» **What is needed**
For this task, copy all of the data below exactly and skip the pictures.

» **Supplied information**
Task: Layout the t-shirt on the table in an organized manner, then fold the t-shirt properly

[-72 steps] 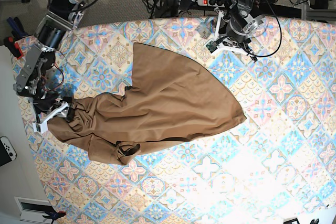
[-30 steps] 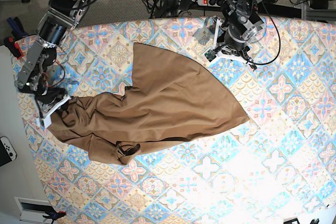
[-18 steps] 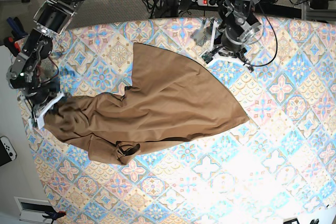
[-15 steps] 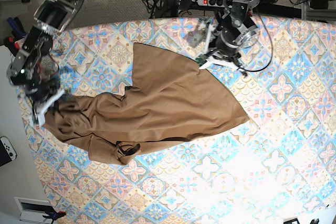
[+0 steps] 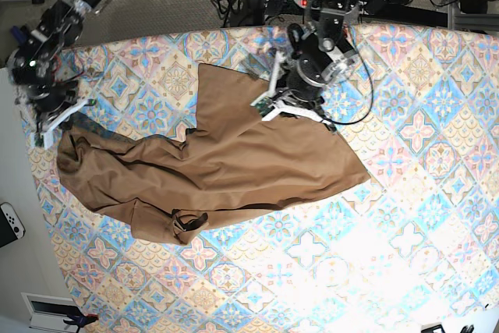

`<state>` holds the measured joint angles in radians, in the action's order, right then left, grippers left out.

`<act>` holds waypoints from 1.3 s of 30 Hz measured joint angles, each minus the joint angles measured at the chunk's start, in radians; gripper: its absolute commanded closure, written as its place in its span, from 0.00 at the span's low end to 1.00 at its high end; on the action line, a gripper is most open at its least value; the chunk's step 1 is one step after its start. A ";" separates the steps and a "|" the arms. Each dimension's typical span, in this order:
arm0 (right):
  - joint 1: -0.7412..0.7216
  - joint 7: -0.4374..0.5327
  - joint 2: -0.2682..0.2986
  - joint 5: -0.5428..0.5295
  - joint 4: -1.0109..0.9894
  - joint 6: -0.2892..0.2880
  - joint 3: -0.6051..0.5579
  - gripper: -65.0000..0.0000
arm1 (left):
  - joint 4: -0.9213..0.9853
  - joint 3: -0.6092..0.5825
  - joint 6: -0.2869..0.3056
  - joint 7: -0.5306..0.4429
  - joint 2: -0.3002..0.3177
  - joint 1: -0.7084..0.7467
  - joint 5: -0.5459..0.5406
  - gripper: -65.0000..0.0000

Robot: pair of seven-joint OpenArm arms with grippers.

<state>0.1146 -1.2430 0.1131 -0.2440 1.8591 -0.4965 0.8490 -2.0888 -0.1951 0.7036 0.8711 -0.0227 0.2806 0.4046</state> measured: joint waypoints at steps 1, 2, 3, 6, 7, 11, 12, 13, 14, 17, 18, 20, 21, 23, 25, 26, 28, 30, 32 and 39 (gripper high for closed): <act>0.016 -0.001 -0.027 -0.014 -0.001 -0.003 0.024 1.00 | 0.000 -0.002 0.001 0.000 -0.002 0.003 0.000 1.00; 0.032 -0.010 -0.047 -0.014 -0.003 -0.005 0.048 1.00 | 0.000 -0.001 0.002 0.001 -0.008 0.006 0.000 0.98; 0.044 -0.026 -0.058 -0.001 -0.003 -0.004 0.074 1.00 | 0.000 -0.001 0.002 0.002 -0.011 0.005 0.001 0.97; 0.045 -0.016 -0.053 0.016 -0.011 0.008 0.144 1.00 | 0.000 0.000 0.000 0.002 -0.011 0.005 0.001 0.97; 0.039 -0.006 -0.052 0.011 -0.013 0.007 0.154 1.00 | 0.000 0.000 0.000 0.003 -0.011 0.005 0.001 0.97; 0.037 -0.019 -0.105 0.004 -0.034 -0.005 0.166 1.00 | 0.000 0.000 0.000 0.004 -0.011 0.008 0.001 0.97; 0.042 -0.022 -0.110 0.005 -0.034 -0.004 0.164 1.00 | 0.000 0.000 0.000 0.005 -0.010 0.008 0.001 0.97; 0.043 -0.027 -0.105 0.010 -0.034 0.003 0.159 1.00 | 0.000 0.000 0.000 0.005 -0.010 0.010 0.001 0.97; 0.039 -0.029 -0.094 0.010 -0.034 0.003 0.147 1.00 | 0.000 0.000 0.000 0.005 -0.010 0.010 0.001 0.97; 0.031 -0.050 -0.089 0.005 -0.032 0.002 0.131 0.85 | 0.000 0.001 0.000 0.004 -0.011 0.010 0.000 0.97; 0.032 -0.055 -0.095 0.003 -0.032 0.000 0.130 0.78 | 0.003 0.003 0.000 0.004 -0.010 0.010 0.001 0.97; 0.037 -0.064 -0.099 0.003 -0.032 -0.001 0.130 0.64 | 0.010 0.006 0.000 0.005 -0.010 0.011 0.002 0.97; 0.037 -0.063 -0.095 0.008 -0.032 -0.001 0.131 0.58 | 0.011 0.006 0.000 0.005 -0.010 0.011 0.001 0.97; 0.036 -0.060 -0.090 0.004 -0.032 -0.002 0.131 0.48 | 0.011 0.006 0.000 0.004 -0.010 0.010 0.001 0.97; 0.034 -0.057 -0.090 0.000 -0.032 -0.004 0.131 0.45 | 0.011 0.006 0.000 0.005 -0.010 0.010 0.002 0.97; 0.034 -0.057 -0.091 -0.003 -0.032 -0.008 0.131 0.45 | 0.011 0.006 0.000 0.005 -0.010 0.010 0.001 0.97; 0.034 -0.054 -0.090 -0.003 -0.045 -0.046 0.131 0.46 | 0.011 0.006 0.000 0.004 -0.010 0.010 0.001 0.97; 0.023 -0.052 -0.090 -0.002 -0.074 -0.097 0.134 0.46 | 0.011 0.006 0.000 0.004 -0.010 0.010 0.002 0.97; -0.029 -0.053 -0.094 0.011 -0.107 -0.144 0.152 0.46 | 0.012 0.006 0.000 0.005 -0.010 0.011 0.005 0.97; -0.107 -0.047 -0.088 0.010 -0.245 -0.197 0.227 0.46 | 0.013 0.007 0.000 0.005 0.021 0.017 0.011 0.97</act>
<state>0.0078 -1.2900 0.0254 -0.2344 1.6142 -0.6933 1.0756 -2.0762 -0.1883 0.7033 0.8764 -0.0021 0.2977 0.4156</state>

» **Task output**
Task: Layout the t-shirt on the table in an organized manner, then fold the t-shirt properly

[-72 steps] 
[-30 steps] 
[-18 steps] 
[-15 steps] 
[+0 steps] 

`<state>` holds the measured joint angles in radians, in the action's order, right then left, grippers left out.

`<act>` holds waypoints from 1.3 s of 30 Hz measured joint angles, each minus the joint angles measured at the chunk's start, in radians; gripper: its absolute commanded closure, written as its place in its span, from 0.00 at the span's low end to 1.00 at its high end; on the action line, a gripper is most open at its least value; the chunk's step 1 is one step after its start. A ";" separates the steps and a "|" the arms. Each dimension's typical span, in this order:
arm0 (right):
  - joint 1: -0.7412..0.7216
  - joint 7: -0.4374..0.5327
  - joint 2: -0.2682..0.2986
  - joint 5: -0.5428..0.5295
  - joint 4: -1.0109..0.9894
  - joint 6: -0.2892..0.2880
  - joint 3: -0.6051..0.5579
  - gripper: -65.0000..0.0000
arm1 (left):
  - joint 4: -0.9213..0.9853
  - joint 3: -0.6092..0.5825
  - joint 6: -0.2869..0.3056
  - joint 7: -0.5306..0.4429
  - joint 2: -0.3002..0.3177
  - joint 1: -0.7084..0.7467
  - joint 5: -0.5459..0.5406
  - gripper: -65.0000..0.0000

Robot: pair of seven-joint OpenArm arms with grippers.

<state>0.1146 -1.2430 0.1131 -0.2440 1.8591 -0.4965 0.8490 -2.0888 -0.1951 0.7036 0.8711 -0.0227 0.2806 0.4046</state> measured: joint waypoints at steps 1, 2, 3, 6, 7, 11, 12, 13, 14, 17, 18, 20, 21, 23, 25, 26, 28, 30, 32 and 39 (gripper high for closed): <act>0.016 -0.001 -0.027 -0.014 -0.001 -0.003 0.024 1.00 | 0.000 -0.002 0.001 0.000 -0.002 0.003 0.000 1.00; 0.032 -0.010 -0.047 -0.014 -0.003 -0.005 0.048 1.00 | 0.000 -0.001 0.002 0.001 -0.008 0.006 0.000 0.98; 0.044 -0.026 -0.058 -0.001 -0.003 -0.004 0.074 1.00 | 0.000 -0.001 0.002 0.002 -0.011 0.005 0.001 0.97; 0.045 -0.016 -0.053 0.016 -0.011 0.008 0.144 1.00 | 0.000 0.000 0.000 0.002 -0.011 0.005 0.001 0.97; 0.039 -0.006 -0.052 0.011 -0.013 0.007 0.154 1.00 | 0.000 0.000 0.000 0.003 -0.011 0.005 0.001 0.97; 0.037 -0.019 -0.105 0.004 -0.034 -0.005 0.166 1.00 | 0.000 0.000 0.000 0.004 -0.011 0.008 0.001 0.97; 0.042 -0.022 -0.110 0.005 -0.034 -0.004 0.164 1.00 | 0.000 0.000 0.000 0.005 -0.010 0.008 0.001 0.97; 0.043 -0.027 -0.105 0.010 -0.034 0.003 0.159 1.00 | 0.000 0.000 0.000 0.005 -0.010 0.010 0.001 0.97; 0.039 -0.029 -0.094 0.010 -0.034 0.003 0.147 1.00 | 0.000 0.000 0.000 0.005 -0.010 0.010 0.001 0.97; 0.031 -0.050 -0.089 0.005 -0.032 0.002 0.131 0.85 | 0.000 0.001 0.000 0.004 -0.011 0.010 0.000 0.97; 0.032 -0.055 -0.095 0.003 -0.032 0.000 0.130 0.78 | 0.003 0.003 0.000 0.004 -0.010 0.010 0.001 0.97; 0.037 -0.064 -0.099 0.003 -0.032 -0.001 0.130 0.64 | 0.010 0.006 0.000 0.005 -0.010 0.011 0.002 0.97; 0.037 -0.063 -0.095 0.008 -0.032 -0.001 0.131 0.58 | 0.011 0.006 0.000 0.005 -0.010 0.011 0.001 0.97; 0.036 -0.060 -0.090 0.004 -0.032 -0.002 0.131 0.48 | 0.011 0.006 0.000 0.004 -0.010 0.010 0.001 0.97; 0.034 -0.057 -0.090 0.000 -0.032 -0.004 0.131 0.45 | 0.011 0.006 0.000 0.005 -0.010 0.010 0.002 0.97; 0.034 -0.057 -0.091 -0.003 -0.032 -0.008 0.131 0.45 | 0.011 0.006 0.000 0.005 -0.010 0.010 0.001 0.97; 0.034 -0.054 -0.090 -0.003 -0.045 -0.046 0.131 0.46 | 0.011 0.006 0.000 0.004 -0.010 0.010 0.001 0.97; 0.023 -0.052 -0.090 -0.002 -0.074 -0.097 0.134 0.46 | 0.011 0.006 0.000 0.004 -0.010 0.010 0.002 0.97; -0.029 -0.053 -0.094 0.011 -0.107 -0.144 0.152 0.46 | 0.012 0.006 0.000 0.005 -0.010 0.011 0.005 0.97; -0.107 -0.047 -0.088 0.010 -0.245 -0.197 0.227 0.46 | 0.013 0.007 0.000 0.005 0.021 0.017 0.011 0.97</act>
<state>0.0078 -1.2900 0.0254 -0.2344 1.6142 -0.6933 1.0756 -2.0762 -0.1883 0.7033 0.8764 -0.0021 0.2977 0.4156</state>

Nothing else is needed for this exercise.